Un Caddie Renversé Dans l’Herbe, soit l’espagnol Didac Lagarrigan, est un projet que l’on qualifiera de minimal world, moins parce qu’il nous évoque de quelconques échos world music (il le fait pourtant) que parce qu’il donne effectivement l’impression de vivre dans un tout petit monde. A l’instar de la musique du quatrième monde élaborée par Jon Hassel et Brian Eno à la fin des seventies, c’est une musique pèlerine, qui aplatit les indices culturels et survole les territoires en filtrant les éléments traditionnels à travers le montage électronique. Sur ce deuxième album (après le charmant mais hésitant Some nenu song, autoproduit sur Ooze-Bap) en forme de coffre précieux, Lagarrigan joue donc kalimba, cloches, balaphon et mbira, qu’il caresse et tiraille avec la saine malhonnêteté de l’expérimentateur qui ne veut pas apprendre avec une méthode rose, et maltraite légèrement son jeu in vivo en appliquant les onguents d’un compresseur, la légère magie d’un delay résonnant, la nostalgie d’un craquement analogique, la séduction d’un micro qu’on effleure.

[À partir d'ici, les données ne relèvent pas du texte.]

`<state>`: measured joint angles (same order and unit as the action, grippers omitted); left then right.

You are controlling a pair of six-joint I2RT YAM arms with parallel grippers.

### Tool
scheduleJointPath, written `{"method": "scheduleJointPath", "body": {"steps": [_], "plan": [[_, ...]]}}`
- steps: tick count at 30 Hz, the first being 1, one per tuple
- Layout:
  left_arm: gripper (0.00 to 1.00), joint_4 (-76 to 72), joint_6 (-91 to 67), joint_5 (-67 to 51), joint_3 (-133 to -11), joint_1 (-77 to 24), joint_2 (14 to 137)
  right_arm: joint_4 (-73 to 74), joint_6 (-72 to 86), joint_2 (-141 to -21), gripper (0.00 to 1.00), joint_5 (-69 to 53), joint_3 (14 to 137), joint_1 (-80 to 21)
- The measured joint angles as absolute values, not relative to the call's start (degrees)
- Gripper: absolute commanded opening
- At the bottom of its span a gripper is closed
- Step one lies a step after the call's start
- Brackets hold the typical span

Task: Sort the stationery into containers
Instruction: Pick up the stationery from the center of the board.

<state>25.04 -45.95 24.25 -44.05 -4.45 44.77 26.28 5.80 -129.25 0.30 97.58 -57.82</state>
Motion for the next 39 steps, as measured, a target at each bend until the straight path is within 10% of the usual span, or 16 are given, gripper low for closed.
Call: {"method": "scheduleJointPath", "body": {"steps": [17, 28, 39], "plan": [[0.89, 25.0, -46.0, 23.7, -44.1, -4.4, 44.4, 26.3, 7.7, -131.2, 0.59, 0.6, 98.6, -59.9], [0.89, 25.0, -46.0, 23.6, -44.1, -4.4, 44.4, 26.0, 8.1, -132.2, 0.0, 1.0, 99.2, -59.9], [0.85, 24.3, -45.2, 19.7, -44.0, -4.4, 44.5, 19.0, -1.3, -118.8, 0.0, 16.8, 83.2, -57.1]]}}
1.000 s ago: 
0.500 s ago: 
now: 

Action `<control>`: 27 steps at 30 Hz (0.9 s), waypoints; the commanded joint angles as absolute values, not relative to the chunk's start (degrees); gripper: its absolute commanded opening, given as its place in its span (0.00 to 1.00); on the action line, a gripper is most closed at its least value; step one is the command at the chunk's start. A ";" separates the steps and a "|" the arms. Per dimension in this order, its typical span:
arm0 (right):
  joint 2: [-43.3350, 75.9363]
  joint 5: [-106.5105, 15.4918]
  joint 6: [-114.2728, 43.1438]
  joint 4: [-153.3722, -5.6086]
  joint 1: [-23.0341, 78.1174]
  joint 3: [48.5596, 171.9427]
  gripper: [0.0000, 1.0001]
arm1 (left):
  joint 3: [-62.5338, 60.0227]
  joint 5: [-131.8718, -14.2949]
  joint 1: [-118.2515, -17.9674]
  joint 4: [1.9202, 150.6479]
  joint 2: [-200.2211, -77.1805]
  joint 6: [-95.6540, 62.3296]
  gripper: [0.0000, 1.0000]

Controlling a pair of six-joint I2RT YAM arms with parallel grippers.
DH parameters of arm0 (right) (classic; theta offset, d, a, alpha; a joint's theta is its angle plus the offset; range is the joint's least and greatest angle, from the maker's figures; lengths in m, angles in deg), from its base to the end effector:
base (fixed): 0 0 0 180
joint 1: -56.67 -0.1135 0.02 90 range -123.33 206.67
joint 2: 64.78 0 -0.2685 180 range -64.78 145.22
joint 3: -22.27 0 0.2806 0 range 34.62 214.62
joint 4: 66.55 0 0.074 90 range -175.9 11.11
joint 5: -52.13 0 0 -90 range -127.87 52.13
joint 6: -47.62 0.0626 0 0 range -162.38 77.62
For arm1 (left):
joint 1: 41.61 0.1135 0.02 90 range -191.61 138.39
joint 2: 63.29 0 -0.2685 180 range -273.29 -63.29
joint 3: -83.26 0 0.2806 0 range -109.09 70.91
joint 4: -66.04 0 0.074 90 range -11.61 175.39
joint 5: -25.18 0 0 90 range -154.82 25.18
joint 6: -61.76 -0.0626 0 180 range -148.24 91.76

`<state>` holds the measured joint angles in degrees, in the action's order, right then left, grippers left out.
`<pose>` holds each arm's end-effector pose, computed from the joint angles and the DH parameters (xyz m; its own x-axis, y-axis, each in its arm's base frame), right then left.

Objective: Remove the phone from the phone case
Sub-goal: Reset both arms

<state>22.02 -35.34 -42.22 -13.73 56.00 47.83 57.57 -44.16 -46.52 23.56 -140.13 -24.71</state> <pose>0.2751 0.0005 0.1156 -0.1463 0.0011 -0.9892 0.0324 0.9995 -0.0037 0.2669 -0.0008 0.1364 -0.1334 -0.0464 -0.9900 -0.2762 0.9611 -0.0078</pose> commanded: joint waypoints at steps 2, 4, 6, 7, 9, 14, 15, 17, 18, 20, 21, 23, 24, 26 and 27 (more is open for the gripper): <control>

Enivrant, répétitif, minimal, son art attachant ne s’enferme donc dans aucune esthétique précise ; il n’aime qu’à flirter avec l’abstraction et / ou les mélodies, toujours au moment où on s’y attend le moins (impossible de dire s’il fait des chansons ou de l’art sonore sacré, à la façon des maîtres des territoires concrets mais sérieux que sont Steve Roden, Ralf Wehowsky, John Hudak). A bomber le torse d’un kalimba avec un bleep étrange, ou à faire danser une valse à une fréquence de cloches en le mélangeant à un vieux disque rayé des années folles. Ses titres, en forme de pages web (www.afropop.org, www.gamelan.org, www.editions-harmattan.fr…) témoignent d’une naïveté globe-trotteuse digne des pires travellers aux cheveux gras, en même temps qu’ils nous renseignent sur l’essence d’une musique en point de croix, résolument à la croisée de beaucoup de chemins.

Pendant ce temps-là, à Chicago, la moitié de cerveau du passionnant Chicago Underground Duo, cornettiste émérite qu’on retrouve sur la quasi-totalité des grands disques de la constellation Tortoise / Jim O’Rourke, s’offre un skeud chez Mego, et un grand bol d’air frais apaisé sans son instrument fétiche. Et que trouve-t-on sur les deux très longs blocs de ce Sweet and vicious like Frankenstein, si ce n’est du free jazz ? Du free-son, indescriptible, rempli jusqu’aux quatre coins de la toile (Mazurek a, comme à chaque fois, peint la pochette), pleins de trous d’air et de bizarreries électroniques, analogiques, acoustiques, du bruit et des mélopées, qui a d’abord des airs de fourre-tout, et puis qui un beau jour se met à parler votre langue. Pourtant, impossible de décrypter comment Mazurek ordonne et fabrique ses phrases. Exemple avec le début de Body parts (Spectral white), première moitié du disque: d’abord un bloc de gens qui parlent, des pans de réalité entiers à peine re-filtrés pour faire joli, ensuite une boucle acide de moog comme à Detroit mais sans les rythmes. Puis de l’ambient sale et noisé de voix radio indéchiffrable, qui, à la neuvième minute, se mue en douce mélopée de rhodes, avant que tout ne se précipite vers le silence. Enfin, deux accords de toy piano, des bruits qui chantent, des cloches qui sautillent… On n’a même pas fait un tiers de la route, on a déjà fait le tour du monde. Avec l’aisance d’un sorcier, la décontraction d’un sportif de haut niveau, Mazurek enchaîne et assemble les éléments les plus disparates, mélange la nature et les effets, fait tout chanter de son plus beau jeu de performer. Ttout ça sans jamais toucher à son instrument.

Et hop, voilà comment deux vrais poètes font la leçon, sans effet de manche DSP, sans théorie macabre ni précept idiotique (minimalisme, maximalisme, gnagnagna), à tous les petits garçons sérieux à lunettes de la galaxie section ordinateurs portables, et les renvoie jouer avec leurs jouets onéreux. Sans faire de vague, ils signent les deux pépites électroniques de cet hiver, et nous remplissent les oreilles de leurs jolies perles soniques.